TASK TO CARRY OUT.
Each line from the one containing "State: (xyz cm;" to the final line of the listing below must be transcribed exactly; all others are left out.

+--

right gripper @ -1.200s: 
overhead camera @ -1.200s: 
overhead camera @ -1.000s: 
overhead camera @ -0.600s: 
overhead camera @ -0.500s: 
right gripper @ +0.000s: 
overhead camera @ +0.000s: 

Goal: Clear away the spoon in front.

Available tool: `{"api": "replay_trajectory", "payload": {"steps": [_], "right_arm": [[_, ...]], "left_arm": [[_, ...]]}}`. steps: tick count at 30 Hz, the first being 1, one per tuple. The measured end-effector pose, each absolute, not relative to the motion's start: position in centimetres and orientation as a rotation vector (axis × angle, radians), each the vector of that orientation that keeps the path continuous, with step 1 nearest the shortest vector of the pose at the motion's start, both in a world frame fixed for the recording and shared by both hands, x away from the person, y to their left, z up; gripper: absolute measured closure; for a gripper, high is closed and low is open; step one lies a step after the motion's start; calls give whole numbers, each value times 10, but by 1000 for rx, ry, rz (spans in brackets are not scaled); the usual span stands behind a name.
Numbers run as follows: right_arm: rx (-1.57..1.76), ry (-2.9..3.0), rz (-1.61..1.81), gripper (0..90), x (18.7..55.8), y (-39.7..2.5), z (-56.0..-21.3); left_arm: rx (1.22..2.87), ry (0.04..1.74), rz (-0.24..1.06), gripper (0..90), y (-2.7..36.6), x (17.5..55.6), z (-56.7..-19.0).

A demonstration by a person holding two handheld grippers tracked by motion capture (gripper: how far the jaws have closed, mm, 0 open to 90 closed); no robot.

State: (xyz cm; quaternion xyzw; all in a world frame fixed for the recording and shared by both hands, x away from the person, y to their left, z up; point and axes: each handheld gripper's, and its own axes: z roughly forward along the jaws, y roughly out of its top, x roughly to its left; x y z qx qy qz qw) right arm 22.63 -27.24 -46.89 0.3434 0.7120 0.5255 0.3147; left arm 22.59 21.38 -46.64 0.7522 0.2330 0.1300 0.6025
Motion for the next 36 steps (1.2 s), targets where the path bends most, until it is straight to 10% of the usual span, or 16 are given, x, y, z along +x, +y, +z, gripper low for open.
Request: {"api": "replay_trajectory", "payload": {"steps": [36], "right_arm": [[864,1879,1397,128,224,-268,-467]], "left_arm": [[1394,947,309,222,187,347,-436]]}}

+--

SOLUTION.
State: (xyz cm; quaternion xyzw; all in a world frame fixed for the recording and shared by both hands, x away from the person, y to their left, z up; point and axes: each handheld gripper's, and its own axes: z roughly forward along the jaws, y roughly out of its top, x roughly to its left; x y z qx qy qz qw) right arm 22.63 -27.24 -46.89 0.3434 0.7120 0.5255 0.3147; left arm 22.59 21.38 -46.64 0.7522 0.2330 0.1300 0.6025
Motion for the next 36 steps (1.2 s), targets where the path bends most, until it is straight to 10% of the usual span, or 16 are given, x, y, z along +x, +y, +z, gripper low for open.
Request: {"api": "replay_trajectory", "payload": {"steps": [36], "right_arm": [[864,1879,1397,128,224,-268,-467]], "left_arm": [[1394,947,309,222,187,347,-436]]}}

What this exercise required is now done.